They heard sirens frequently in Chihuahua.
“My husband asked me once, ‘When you hear an ambulance in Dalton what do you think happened?’” recalled Southeast Whitfield High School graduate Gicela Angelica Carranza. “I said, ‘A car accident.’”
“Then he said, ‘When you hear an ambulance here what do you think of?’” she recalled. “And I said, ‘Somebody’s gotten shot.’”
Carranza and her husband Ramon Gonzalez went to Mexico on April 26 so that Carranza could get a visa as the wife of an American citizen. They have been there since, and they say they don’t know when, or if, they will be able to return.
“We didn’t expect to be here long, maybe two months. But we are coming up on that, and I feel like I don’t see the end of this. Everyone tells me to be patient. I know God does everything for a purpose, but I feel like my life is up in the air,” said Carranza this week by telephone.
‘I didn’t want people to know’
Carranza, 24, moved to Dalton from Mexico City when she was 5. She says that, before returning in April, she’d been back to Mexico just once.
“When I was 13 my grandfather was suffering from cancer, we returned to Mexico for a month. I’ve lived in Georgia since,” she said.
Carranza’s parents brought her to the United States illegally, something she says she hid from all but her closest friends.

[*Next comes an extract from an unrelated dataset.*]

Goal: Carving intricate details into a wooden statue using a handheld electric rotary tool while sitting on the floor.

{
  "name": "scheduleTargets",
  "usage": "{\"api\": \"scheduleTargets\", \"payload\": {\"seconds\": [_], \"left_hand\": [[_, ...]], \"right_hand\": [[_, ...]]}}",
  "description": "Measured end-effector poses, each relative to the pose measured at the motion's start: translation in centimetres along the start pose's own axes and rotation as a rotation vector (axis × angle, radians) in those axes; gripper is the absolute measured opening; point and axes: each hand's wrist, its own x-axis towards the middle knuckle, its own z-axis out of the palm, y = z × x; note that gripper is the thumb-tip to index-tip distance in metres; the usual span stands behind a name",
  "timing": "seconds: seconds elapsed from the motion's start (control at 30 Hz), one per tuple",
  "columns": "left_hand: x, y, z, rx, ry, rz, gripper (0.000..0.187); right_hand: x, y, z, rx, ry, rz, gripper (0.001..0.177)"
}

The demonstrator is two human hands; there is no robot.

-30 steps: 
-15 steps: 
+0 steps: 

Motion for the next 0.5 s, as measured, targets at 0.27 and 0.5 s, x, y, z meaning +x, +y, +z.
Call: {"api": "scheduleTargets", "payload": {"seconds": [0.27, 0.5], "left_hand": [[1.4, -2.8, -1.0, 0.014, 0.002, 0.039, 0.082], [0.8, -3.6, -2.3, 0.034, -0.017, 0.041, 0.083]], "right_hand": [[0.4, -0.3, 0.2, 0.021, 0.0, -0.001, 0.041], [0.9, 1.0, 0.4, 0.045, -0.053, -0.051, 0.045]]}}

“High school was a little difficult. Everyone was getting their driver’s license and their learner’s permit, and they were always talking about that and asking each other when they were going to get their learner’s or their driver’s license,” she recalled. “I decided to not even learn how to drive until I was 18. That would be my excuse. That I didn’t know how to drive, and I was scared to drive. I didn’t want people to know (she was in the country illegally) because I felt like I would be an outcast.”

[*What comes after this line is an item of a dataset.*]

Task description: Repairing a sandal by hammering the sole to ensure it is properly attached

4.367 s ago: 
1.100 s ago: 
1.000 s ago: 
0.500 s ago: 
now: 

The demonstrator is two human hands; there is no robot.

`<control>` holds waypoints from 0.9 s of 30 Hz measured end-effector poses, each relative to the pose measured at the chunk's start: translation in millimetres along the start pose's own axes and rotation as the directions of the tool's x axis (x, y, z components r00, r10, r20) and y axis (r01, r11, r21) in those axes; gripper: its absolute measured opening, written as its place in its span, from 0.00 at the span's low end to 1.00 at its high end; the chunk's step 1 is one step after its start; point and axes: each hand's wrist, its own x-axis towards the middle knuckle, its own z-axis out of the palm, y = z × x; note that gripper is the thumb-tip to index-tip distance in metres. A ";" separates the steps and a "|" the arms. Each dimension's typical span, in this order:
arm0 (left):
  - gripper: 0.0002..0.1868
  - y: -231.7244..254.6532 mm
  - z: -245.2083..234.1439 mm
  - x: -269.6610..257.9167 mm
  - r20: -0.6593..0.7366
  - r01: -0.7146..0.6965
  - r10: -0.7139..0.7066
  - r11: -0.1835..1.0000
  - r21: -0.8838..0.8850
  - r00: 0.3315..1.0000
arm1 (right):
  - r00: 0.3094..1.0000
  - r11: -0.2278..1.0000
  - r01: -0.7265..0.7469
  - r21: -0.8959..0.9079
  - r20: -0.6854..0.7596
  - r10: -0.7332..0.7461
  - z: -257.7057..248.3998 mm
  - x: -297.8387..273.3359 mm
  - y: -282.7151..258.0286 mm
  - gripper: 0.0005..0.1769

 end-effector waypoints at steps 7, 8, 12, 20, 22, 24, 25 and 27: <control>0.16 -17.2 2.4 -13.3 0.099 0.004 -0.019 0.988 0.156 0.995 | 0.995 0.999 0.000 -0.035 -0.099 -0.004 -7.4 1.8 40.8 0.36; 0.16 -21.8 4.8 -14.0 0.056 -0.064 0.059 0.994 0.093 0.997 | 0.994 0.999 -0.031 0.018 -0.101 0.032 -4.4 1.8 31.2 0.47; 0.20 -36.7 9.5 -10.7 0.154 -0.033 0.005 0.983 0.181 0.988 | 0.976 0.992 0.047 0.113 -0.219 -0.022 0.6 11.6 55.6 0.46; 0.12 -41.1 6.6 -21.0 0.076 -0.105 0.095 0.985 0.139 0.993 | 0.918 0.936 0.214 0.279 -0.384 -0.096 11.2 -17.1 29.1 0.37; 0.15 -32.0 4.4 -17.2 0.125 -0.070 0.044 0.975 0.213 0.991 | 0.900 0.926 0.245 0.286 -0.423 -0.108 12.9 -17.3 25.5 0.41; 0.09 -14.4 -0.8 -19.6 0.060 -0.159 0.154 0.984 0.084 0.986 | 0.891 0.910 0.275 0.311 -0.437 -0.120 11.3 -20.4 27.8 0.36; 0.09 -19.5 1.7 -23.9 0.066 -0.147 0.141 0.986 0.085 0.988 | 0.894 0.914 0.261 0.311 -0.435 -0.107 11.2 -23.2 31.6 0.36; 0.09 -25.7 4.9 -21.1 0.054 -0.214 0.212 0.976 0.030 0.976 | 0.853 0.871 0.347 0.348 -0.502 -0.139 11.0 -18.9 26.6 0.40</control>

Still, Carranza thrived at Southeast.
“I played soccer. I ran cross country. I was in clubs. I tried to blend in quite a bit,” she said.
After graduating, she earned an associate’s in accounting degree from Coosa Valley Technical College in Calhoun, now part of Georgia Northwestern Technical College, and worked as a personal assistant to a contractor in Chattanooga.
Two years ago, she met Gonzalez, a Dalton High School graduate who was born in Texas.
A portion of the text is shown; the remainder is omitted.